===== Data provided

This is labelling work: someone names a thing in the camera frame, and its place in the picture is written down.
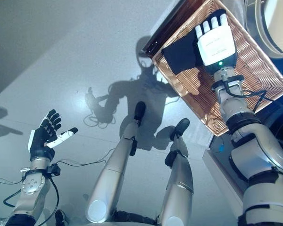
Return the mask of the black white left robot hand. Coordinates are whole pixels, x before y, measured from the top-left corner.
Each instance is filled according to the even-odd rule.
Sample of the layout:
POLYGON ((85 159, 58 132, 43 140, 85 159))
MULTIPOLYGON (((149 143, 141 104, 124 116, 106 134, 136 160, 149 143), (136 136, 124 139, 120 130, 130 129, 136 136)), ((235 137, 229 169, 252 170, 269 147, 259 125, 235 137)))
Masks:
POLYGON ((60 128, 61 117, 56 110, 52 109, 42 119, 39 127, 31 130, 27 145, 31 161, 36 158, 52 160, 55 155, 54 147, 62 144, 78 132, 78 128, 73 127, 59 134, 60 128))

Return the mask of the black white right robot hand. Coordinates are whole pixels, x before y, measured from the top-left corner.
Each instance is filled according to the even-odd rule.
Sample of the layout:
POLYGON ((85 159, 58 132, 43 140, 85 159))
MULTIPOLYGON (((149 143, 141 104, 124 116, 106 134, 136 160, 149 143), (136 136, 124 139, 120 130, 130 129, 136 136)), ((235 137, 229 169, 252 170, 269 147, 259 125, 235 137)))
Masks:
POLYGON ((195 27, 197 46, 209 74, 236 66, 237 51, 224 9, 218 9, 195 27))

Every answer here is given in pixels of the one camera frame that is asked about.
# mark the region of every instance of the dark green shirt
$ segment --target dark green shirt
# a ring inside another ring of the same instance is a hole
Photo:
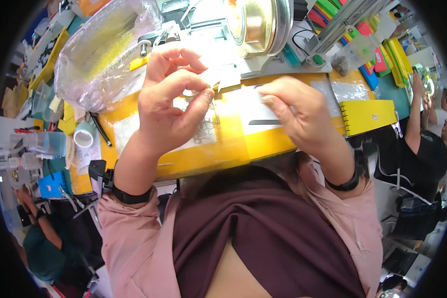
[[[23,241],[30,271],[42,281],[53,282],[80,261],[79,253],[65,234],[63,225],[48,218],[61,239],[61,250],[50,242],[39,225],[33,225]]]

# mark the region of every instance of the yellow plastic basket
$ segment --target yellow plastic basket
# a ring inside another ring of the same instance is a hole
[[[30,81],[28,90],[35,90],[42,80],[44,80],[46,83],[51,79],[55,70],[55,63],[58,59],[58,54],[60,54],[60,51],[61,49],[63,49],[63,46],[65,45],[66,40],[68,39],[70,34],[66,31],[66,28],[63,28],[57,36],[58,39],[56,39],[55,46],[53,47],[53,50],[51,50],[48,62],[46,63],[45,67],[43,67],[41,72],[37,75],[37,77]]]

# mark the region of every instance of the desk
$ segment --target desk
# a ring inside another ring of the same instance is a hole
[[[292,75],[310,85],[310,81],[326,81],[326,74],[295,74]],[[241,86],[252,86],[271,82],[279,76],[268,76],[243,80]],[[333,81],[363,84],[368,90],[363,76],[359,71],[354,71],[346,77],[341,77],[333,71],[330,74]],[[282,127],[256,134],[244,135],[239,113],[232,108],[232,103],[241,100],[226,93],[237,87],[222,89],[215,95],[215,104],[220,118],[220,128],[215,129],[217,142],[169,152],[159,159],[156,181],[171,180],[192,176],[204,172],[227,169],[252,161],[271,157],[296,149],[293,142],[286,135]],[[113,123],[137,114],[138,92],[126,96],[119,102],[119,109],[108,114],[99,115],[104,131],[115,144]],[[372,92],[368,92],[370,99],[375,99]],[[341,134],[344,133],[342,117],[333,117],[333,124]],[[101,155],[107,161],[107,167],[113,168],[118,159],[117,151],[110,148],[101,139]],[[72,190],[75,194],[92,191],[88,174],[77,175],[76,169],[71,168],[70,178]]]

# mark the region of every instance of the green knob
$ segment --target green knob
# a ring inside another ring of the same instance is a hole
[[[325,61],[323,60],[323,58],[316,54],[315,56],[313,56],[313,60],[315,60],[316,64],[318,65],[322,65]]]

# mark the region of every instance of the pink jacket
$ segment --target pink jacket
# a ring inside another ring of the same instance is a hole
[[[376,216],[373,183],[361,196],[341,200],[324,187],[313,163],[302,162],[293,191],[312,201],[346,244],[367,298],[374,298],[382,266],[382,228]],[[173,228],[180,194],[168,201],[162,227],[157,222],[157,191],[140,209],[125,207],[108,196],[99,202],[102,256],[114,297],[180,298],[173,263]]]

==========
===== Data provided

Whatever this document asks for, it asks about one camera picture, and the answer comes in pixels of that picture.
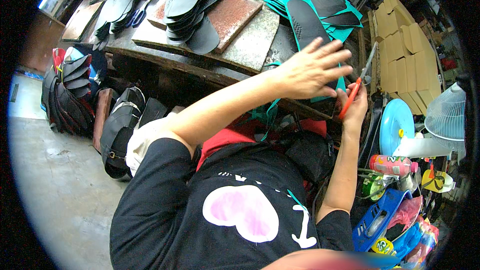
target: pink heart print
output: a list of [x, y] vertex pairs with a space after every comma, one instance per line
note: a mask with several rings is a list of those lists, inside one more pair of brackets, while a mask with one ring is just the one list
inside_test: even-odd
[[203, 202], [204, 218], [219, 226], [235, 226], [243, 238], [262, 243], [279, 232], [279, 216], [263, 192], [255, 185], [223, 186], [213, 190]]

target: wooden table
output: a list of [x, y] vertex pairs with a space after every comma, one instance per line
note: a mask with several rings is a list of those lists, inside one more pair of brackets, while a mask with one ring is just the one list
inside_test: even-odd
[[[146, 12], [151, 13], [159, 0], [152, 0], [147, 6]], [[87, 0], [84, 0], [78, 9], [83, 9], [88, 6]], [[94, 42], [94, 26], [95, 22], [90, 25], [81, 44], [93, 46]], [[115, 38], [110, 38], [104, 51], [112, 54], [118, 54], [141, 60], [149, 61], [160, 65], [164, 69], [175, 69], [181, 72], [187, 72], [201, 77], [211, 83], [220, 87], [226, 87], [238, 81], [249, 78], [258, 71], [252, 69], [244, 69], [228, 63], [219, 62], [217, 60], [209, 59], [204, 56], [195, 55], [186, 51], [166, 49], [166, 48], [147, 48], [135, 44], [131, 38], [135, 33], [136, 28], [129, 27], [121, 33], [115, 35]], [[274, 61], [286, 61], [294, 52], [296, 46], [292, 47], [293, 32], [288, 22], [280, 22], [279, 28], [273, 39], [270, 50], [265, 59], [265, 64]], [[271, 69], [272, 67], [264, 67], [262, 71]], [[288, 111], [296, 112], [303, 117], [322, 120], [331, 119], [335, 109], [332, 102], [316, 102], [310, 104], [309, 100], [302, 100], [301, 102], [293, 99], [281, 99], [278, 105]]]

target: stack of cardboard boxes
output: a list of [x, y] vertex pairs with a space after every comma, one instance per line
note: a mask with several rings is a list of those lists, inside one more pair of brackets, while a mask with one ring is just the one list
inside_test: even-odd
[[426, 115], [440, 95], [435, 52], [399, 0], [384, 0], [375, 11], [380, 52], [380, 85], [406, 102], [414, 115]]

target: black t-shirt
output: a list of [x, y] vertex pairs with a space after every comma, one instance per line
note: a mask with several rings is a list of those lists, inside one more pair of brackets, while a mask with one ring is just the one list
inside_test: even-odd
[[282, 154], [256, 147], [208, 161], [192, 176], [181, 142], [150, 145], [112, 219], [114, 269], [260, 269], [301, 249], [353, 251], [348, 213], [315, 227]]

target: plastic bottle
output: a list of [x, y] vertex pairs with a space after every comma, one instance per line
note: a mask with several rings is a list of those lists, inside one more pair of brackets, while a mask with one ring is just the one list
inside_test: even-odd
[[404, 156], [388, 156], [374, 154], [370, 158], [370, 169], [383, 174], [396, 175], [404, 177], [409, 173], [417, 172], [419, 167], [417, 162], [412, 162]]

==========

# Work required
Can you repeat, word for word, every line above from the one containing "Return the mask of the black white right" down to the one containing "# mark the region of every instance of the dark", including both?

# Answer space
Return the mask of the black white right robot hand. Coordinates are whole pixels, x before y, measured from the top-left corner.
Each instance is filled according to the even-odd rule.
Sample of the layout:
POLYGON ((85 159, 58 132, 43 140, 85 159))
MULTIPOLYGON (((149 143, 141 104, 124 116, 106 134, 136 160, 149 143), (136 136, 124 139, 120 130, 130 129, 136 136)), ((235 137, 229 169, 252 170, 269 147, 259 125, 235 137)))
Masks:
POLYGON ((195 27, 197 46, 209 74, 236 66, 237 51, 224 9, 218 9, 195 27))

Every answer here is given in pixels of the one camera frame that is asked about.
# mark the region of every instance of the dark green shirt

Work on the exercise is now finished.